**WORK INSTRUCTIONS**
Without the pictures, set down every line of the data exactly.

:: INFORMATION PROVIDED

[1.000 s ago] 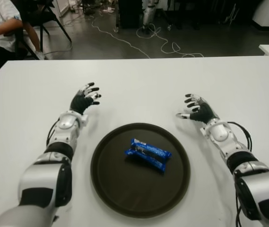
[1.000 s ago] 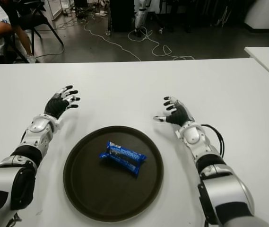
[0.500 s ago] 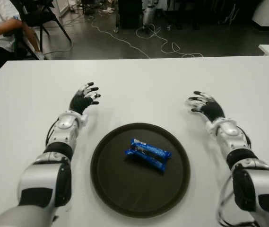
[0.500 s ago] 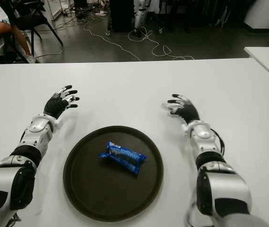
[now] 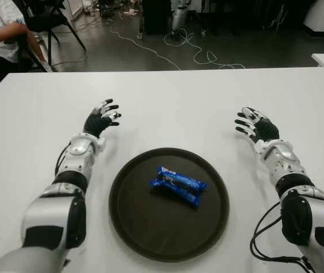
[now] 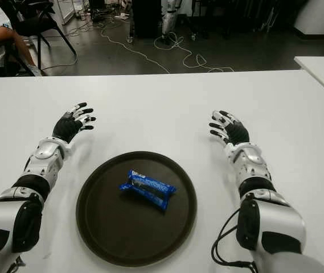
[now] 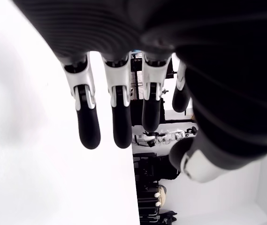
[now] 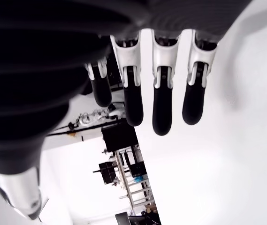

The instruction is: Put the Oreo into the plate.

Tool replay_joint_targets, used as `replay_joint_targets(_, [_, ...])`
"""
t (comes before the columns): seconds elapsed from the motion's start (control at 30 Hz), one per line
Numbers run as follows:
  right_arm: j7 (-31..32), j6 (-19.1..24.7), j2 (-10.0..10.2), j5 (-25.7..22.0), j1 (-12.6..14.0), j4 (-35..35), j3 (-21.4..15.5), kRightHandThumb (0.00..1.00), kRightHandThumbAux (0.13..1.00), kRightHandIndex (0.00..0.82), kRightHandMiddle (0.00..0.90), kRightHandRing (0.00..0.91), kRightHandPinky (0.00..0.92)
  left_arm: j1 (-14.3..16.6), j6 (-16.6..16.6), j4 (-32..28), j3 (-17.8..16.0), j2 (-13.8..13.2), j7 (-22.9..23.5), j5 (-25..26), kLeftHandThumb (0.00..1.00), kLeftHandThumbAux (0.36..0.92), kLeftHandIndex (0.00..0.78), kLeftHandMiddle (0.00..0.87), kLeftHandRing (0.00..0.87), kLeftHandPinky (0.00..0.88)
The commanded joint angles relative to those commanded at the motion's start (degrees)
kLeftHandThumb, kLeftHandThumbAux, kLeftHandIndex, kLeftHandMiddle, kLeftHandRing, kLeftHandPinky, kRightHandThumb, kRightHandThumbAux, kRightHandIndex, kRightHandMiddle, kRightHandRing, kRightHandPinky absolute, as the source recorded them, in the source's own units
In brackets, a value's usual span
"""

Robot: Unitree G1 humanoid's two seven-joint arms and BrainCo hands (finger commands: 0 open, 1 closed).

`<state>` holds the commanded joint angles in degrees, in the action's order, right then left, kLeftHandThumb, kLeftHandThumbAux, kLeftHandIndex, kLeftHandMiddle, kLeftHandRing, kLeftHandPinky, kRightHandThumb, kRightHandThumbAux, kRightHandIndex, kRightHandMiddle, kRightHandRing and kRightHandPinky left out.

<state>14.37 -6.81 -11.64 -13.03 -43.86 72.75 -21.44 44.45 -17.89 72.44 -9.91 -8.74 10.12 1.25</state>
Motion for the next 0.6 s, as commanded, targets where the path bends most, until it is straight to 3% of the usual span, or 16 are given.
replay_joint_targets(0.6, [-1.46, -0.53, -0.03, 1.48, 0.01, -0.01, 1.10, 0.000, 0.688, 0.236, 0.379, 0.440, 0.475, 0.10, 0.28, 0.18, -0.22, -0.14, 0.64, 0.13, 0.067, 0.748, 0.111, 0.198, 0.259, 0.331])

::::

**ANSWER BOX**
[1.000 s ago] 
[1.000 s ago] 
[0.500 s ago] 
[0.500 s ago] 
[now] 
[now] 
[now] 
[now] 

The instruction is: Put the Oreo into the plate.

Tool replay_joint_targets, used as `replay_joint_targets(_, [_, ...])`
"""
t (comes before the columns): seconds elapsed from the motion's start (control at 30 Hz), one per line
Numbers run as follows:
  right_arm: j7 (-31..32), j6 (-19.1..24.7), j2 (-10.0..10.2), j5 (-25.7..22.0), j1 (-12.6..14.0), j4 (-35..35), j3 (-21.4..15.5), kRightHandThumb (0.00..1.00), kRightHandThumbAux (0.13..1.00), kRightHandIndex (0.00..0.82), kRightHandMiddle (0.00..0.90), kRightHandRing (0.00..0.91), kRightHandPinky (0.00..0.92)
  left_arm: j1 (-14.3..16.6), j6 (-16.6..16.6), j4 (-32..28), j3 (-17.8..16.0), j2 (-13.8..13.2), j7 (-22.9..23.5), j5 (-25..26), kLeftHandThumb (0.00..1.00), kLeftHandThumbAux (0.36..0.92), kLeftHandIndex (0.00..0.78), kLeftHandMiddle (0.00..0.87), kLeftHandRing (0.00..0.87), kLeftHandPinky (0.00..0.88)
The commanded joint angles relative to those commanded at the motion's start (degrees)
kLeftHandThumb, kLeftHandThumbAux, kLeftHandIndex, kLeftHandMiddle, kLeftHandRing, kLeftHandPinky, kRightHandThumb, kRightHandThumbAux, kRightHandIndex, kRightHandMiddle, kRightHandRing, kRightHandPinky absolute, as the source recorded them, in the source's own units
In brackets, a value's usual span
"""

Robot: Unitree G1 humanoid's two seven-joint arms and BrainCo hands (finger commands: 0 open, 1 closed).

`<state>` holds the commanded joint angles in degrees, in the action's order, right then left, kLeftHandThumb, kLeftHandThumbAux, kLeftHandIndex, kLeftHandMiddle, kLeftHandRing, kLeftHandPinky, kRightHandThumb, kRightHandThumbAux, kRightHandIndex, kRightHandMiddle, kRightHandRing and kRightHandPinky left out.

<state>14.37 -6.81 -11.64 -13.03 -43.86 72.75 -21.44 44.45 -17.89 72.44 -9.91 -8.74 10.12 1.25</state>
Motion for the next 0.6 s, as commanded, targets where the path bends most, until it is straight to 3% of the usual span, or 16 are given.
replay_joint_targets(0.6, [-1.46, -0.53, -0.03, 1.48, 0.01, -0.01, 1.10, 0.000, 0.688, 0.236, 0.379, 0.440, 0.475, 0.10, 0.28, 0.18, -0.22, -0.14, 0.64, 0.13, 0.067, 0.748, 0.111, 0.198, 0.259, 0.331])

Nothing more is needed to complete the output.